Sto. Rosario Valley Barangay | April 17, 2026 | Written by Harold Deane Piog
The Capacity Building and Training Program was conducted in Sto. Rosario Valley Barangay on April 17, 2026, represents a grounded intervention to strengthen local governance through applied, community-centered learning. Led by the University of Baguio – Bachelor of Arts in Political Science Faculty under the leadership of Program Chair Marianne Basoyang, the program brought together barangay officials, Lupon members, and BCPC representatives in a structured yet dialogic setting that emphasized both legal literacy and experiential exchange.

The morning sessions tackled critical thematic areas: Violence Against Women and Children (VAWC), Children’s Rights within constitutional and substantive legal frameworks, and the Katarungang Pambarangay system, including its procedural and technical dimensions. Facilitated by Ms. Cristine Andayan, Ms. Luvina Lalwet, and Mr. Brian Flores—alongside Mr. Mark Anthony Baliton—the sessions were not confined to abstract legal exposition. Participants actively contributed narratives drawn from their own barangay experiences: cases of domestic disputes mediated at the community level, challenges in enforcing child protection mechanisms, and the realities of navigating informal power structures in dispute resolution. These on-the- ground accounts functioned as both validation and critique of existing frameworks, allowing facilitators to anchor legal provisions in lived governance contexts.

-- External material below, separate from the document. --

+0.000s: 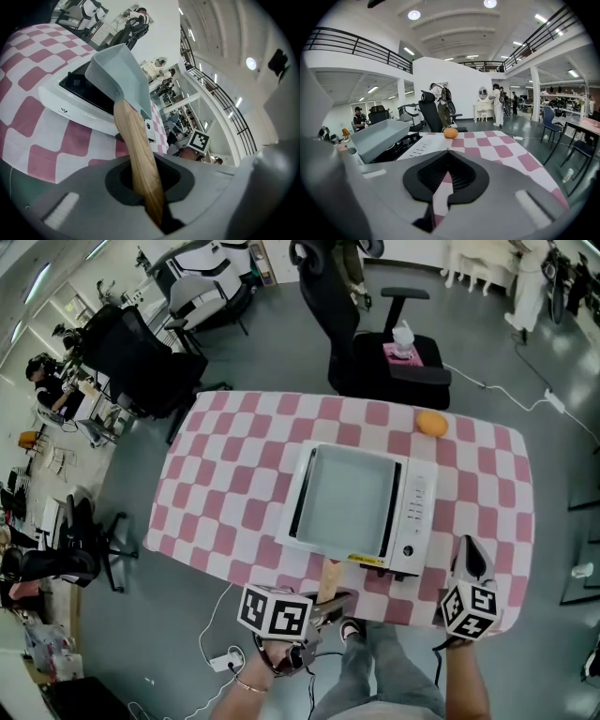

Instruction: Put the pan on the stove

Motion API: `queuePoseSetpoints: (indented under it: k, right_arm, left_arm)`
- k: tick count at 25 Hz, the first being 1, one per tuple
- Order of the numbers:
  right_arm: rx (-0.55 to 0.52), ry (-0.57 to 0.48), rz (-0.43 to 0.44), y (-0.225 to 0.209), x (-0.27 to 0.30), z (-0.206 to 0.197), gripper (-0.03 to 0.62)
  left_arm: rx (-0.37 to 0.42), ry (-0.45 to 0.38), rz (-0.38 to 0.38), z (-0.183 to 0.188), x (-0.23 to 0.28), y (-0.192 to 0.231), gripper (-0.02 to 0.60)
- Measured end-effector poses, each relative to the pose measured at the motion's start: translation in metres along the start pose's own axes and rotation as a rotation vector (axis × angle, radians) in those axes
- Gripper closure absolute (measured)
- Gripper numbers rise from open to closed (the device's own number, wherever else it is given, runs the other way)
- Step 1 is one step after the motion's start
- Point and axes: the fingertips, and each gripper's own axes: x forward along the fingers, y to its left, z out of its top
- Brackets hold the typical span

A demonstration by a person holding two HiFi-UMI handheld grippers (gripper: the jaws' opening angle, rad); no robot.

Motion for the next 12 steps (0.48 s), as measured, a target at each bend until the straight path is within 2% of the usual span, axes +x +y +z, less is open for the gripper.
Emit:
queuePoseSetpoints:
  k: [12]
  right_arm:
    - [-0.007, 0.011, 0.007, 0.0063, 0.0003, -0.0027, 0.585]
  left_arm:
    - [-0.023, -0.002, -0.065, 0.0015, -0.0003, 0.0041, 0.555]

The afternoon sessions transitioned toward institutional functionality and procedural clarity. A focused discussion on parliamentary procedure, led by Mr. Mark Anthony Baliton, equipped participants with essential competencies in conducting orderly deliberations, motions, and decision-making processes—skills often assumed but rarely formalized at the barangay level. It was within this session that Mr. Baliton emphasized a central principle of local governance: that the work of the barangay remains the most critical layer of governance, precisely because it operates at the grassroots. In emphasizing this, he reframed barangay service not as a peripheral administrative function, but as the frontline of state–community interaction.
This was complemented by a session on administrative functions, documentation practices, and the operational demands placed on barangay governance, facilitated by Mr. Alfonso Balbin Jr. Supplementary knowledge was also extended to specialized roles, particularly the Barangay Secretary and the VAW Desk, ensuring that frontline administrative and gender-responsive mechanisms are both procedurally sound and contextually responsive.

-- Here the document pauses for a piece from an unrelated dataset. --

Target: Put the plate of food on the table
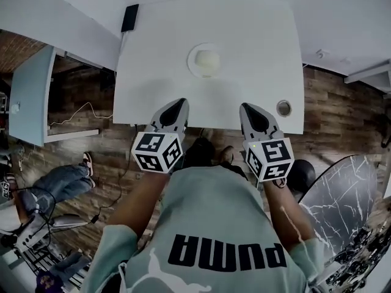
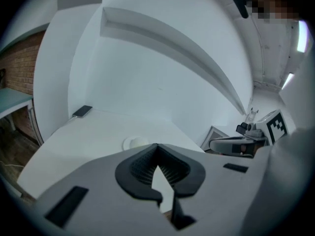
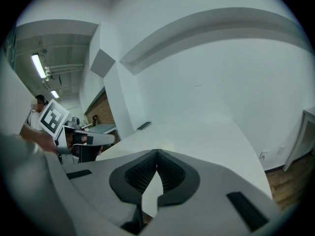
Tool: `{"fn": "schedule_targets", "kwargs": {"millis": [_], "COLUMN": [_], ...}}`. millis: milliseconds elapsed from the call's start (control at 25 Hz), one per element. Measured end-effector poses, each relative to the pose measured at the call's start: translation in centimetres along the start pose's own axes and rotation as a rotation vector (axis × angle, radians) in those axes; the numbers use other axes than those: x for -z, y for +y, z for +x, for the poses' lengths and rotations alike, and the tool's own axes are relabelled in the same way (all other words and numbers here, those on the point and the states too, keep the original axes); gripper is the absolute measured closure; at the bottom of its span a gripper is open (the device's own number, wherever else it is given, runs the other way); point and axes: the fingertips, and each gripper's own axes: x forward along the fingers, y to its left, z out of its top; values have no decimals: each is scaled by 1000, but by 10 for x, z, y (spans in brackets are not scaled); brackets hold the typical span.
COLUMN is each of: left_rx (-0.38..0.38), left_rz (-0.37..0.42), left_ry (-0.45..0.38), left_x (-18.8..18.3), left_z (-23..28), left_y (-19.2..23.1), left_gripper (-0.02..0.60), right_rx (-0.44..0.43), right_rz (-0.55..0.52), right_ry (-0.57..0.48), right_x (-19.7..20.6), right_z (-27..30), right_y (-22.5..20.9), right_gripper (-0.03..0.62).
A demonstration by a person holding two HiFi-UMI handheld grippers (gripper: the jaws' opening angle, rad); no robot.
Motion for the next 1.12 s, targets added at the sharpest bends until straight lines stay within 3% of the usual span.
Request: {"fn": "schedule_targets", "kwargs": {"millis": [200,600,1120], "left_rx": [74,136,201], "left_rz": [-92,-109,-164], "left_ry": [58,163,340], "left_x": [-3,-13,7], "left_z": [37,94,162], "left_y": [29,79,120], "left_gripper": [575,528,442], "right_rx": [-4,36,121], "right_rz": [50,127,361], "right_ry": [41,116,223], "right_x": [-3,-7,24], "right_z": [37,104,154], "right_y": [-4,-15,-44], "right_gripper": [594,592,542]}}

What distinguished the program was its reflexive design. The open forum and synthesis segments did not merely consolidate learning; they surfaced patterns across barangay experiences—recurring gaps in documentation, inconsistencies in mediation procedures, and the need for clearer institutional memory. Notably, participant feedback emphasized the urgency of sustaining such initiatives beyond a single engagement. Attendees expressed that similar capacity-building programs should be conducted across different barangays and strongly encouraged the faculty facilitators to return for future sessions addressing other areas of governance and community development. In this sense, the training operated not only as
capacity building, but as a site of collective diagnosis and forward-looking institutional collaboration.

Aligned with global development frameworks, the program substantively contributes to multiple Sustainable Development Goals (SDGs). It advances SDG 16 (Peace, Justice, and Strong Institutions) by strengthening grassroots justice systems and promoting accessible, community-based dispute resolution. It supports SDG 5 (Gender Equality) through its focused engagement with VAWC mechanisms and the empowerment of VAW Desk officers. Additionally, it reinforces SDG 4 (Quality Education) by providing continuous, practice-oriented learning opportunities for local officials, thereby enhancing governance literacy beyond formal schooling.